Artificial intelligence has the capacity to revolutionise the marine energy industry, but part of the challenge is deciding which data to conserve and how.
AI simulation tools are considered the “new industrial revolution”, according to Andrijana Horvat, research and development lead at Europe-based hydrographic survey provider Hidrocibalae.
AI will have the “greater impact on the global economy than any other industrial revolution, even more than the first industrial revolution”, she said while speaking at the Ocean Business event in Southampton on Wednesday.
Nearly three quarters of the world’s organisations have already “intubated” AI into at least one business function, according to Horvat.
“The question isn’t any more will AI change the world,” she said. “It is how it will change the world.”
AI’s use in its simplest terms in the offshore industry involves the application of computer science that uses methods used by naval industries to analyse data, learn from it, and from experience, and make decisions.
The biggest benefit is that it doesn’t need an existing programme for each and every scenario, as it has the power to analyse data and create a better way to make a decision based on a dataset, Horvat said.
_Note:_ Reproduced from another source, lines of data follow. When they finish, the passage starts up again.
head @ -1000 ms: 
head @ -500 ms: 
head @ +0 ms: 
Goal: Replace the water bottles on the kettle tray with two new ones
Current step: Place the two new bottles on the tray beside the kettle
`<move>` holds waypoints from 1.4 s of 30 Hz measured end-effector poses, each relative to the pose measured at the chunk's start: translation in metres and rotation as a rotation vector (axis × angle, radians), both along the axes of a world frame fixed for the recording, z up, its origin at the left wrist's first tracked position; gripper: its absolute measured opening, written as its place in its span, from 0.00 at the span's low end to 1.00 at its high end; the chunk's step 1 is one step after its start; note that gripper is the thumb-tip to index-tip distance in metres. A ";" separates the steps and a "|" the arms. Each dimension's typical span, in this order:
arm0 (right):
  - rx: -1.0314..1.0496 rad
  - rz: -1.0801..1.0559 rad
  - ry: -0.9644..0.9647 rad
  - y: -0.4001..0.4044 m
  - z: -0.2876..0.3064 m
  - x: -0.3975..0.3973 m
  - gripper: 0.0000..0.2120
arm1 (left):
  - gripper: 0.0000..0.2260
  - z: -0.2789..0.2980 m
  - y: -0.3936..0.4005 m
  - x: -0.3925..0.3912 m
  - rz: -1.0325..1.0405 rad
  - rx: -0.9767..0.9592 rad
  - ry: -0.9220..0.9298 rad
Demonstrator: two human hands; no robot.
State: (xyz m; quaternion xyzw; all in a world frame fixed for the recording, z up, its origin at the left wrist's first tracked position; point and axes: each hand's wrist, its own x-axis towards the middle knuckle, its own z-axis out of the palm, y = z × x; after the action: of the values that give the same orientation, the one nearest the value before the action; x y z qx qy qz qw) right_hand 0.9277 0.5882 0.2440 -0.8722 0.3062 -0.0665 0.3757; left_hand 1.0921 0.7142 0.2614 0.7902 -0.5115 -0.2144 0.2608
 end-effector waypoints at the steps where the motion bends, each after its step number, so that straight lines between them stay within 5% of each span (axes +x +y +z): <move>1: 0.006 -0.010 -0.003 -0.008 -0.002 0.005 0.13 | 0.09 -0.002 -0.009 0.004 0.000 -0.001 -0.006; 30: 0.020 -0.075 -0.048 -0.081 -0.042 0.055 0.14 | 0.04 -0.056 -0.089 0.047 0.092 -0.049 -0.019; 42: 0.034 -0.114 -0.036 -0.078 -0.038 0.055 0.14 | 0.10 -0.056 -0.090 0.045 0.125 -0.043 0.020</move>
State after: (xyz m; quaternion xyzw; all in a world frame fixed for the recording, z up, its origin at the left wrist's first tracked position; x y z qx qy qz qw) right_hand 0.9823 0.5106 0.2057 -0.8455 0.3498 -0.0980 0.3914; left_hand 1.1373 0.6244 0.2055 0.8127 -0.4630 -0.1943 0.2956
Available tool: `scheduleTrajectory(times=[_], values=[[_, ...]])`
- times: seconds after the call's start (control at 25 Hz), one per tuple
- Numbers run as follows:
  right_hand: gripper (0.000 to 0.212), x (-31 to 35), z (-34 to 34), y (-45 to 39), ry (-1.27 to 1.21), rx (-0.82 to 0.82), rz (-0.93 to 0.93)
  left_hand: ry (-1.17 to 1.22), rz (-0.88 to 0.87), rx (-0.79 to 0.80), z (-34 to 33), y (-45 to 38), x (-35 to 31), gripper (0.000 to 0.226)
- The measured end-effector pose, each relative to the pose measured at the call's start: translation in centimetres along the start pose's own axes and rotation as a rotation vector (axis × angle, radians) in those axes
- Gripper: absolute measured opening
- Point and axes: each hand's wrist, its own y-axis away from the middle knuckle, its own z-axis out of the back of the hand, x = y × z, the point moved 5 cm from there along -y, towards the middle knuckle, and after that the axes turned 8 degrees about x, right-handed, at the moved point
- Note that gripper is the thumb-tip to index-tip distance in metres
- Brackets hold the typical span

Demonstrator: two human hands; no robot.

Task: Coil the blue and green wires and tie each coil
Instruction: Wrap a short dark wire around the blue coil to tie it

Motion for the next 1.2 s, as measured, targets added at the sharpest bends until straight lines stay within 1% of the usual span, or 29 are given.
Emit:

One challenge of using data in the offshore surveying industry is the ability to distinguish between what is a real object in data and what is noise, she warned.
‘Too important to limit’
One application for AI in ocean surveying is to manage workflows yet datasets in the offshore industry are “too important to limit to AI”, Horvat said.
She said the industry should “carefully choose the battles we take on” in AI.
The challenges facing the industry now include expanding the scope of projects and the size of data sets, more specific land requirements, and shorter project deadlines.
She said the industry is under “constant pressure to deliver the data as quickly as possible”.
Advances in AI technology have “drastically reduced the time and man power required for data collection”, she said.
“Great improvements have been made,” in particular around targeting and automating data and conversion of those numbers, according to Horvat.
“We just scratched the surface,” she said. “There [are] still quite a lot of manual and repetitive tasks.”
The gap between processing speed and industry demand is actually currently at capacity, which she warned has implications for the sustainability of the industry.
“If you relieve processors from the manual repetitive tasks, they could actually more focus on the quality of the interpretation on the areas where we actually need the human interaction,” she added.